- [Task] Reproduce the tail of the data exactly. It starts at the line containing "Point and axes: the" and runs to the last line.

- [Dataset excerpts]
============================================================
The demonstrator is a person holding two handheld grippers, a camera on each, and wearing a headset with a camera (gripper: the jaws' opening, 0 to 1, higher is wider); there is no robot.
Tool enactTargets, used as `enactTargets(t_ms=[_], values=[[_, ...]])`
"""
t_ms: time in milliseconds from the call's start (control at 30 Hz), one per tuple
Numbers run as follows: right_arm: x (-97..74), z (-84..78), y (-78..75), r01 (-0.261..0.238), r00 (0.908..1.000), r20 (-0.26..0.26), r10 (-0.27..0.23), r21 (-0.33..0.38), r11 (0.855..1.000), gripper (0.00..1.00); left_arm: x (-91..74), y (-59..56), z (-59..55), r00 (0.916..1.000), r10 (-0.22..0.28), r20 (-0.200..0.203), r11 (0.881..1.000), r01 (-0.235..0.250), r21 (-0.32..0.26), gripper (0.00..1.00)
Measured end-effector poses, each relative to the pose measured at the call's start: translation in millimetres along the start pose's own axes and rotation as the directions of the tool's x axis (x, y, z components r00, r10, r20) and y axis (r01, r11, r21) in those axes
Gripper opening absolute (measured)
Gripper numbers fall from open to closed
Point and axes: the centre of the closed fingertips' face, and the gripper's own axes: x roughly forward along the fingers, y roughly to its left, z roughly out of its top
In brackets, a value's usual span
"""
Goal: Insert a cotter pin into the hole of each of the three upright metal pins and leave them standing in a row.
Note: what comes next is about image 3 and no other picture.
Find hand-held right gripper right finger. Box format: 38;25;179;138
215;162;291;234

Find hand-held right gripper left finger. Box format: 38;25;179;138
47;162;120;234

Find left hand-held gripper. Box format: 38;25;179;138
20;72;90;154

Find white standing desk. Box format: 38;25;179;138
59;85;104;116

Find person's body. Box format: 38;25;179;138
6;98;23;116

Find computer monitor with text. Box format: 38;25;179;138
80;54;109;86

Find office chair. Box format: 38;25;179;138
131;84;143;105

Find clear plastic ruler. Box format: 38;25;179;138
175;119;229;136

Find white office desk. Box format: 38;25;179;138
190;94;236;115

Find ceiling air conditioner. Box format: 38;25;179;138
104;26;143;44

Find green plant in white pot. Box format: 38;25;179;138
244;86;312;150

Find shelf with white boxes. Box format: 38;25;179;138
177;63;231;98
============================================================
- [Answer section]
Point and axes: the centre of the closed fingertips' face, and the gripper's own axes: x roughly forward along the fingers, y roughly to its left, z roughly out of its top
In brackets, a value's usual span
"""
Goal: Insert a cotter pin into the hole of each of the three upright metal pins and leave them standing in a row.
Note: what comes next is about image 3 and no other picture.
Find hand-held right gripper right finger. Box format: 38;25;179;138
215;162;291;234

Find hand-held right gripper left finger. Box format: 38;25;179;138
47;162;120;234

Find left hand-held gripper. Box format: 38;25;179;138
20;72;90;154

Find white standing desk. Box format: 38;25;179;138
59;85;104;116

Find person's body. Box format: 38;25;179;138
6;98;23;116

Find computer monitor with text. Box format: 38;25;179;138
80;54;109;86

Find office chair. Box format: 38;25;179;138
131;84;143;105

Find clear plastic ruler. Box format: 38;25;179;138
175;119;229;136

Find white office desk. Box format: 38;25;179;138
190;94;236;115

Find ceiling air conditioner. Box format: 38;25;179;138
104;26;143;44

Find green plant in white pot. Box format: 38;25;179;138
244;86;312;150

Find shelf with white boxes. Box format: 38;25;179;138
177;63;231;98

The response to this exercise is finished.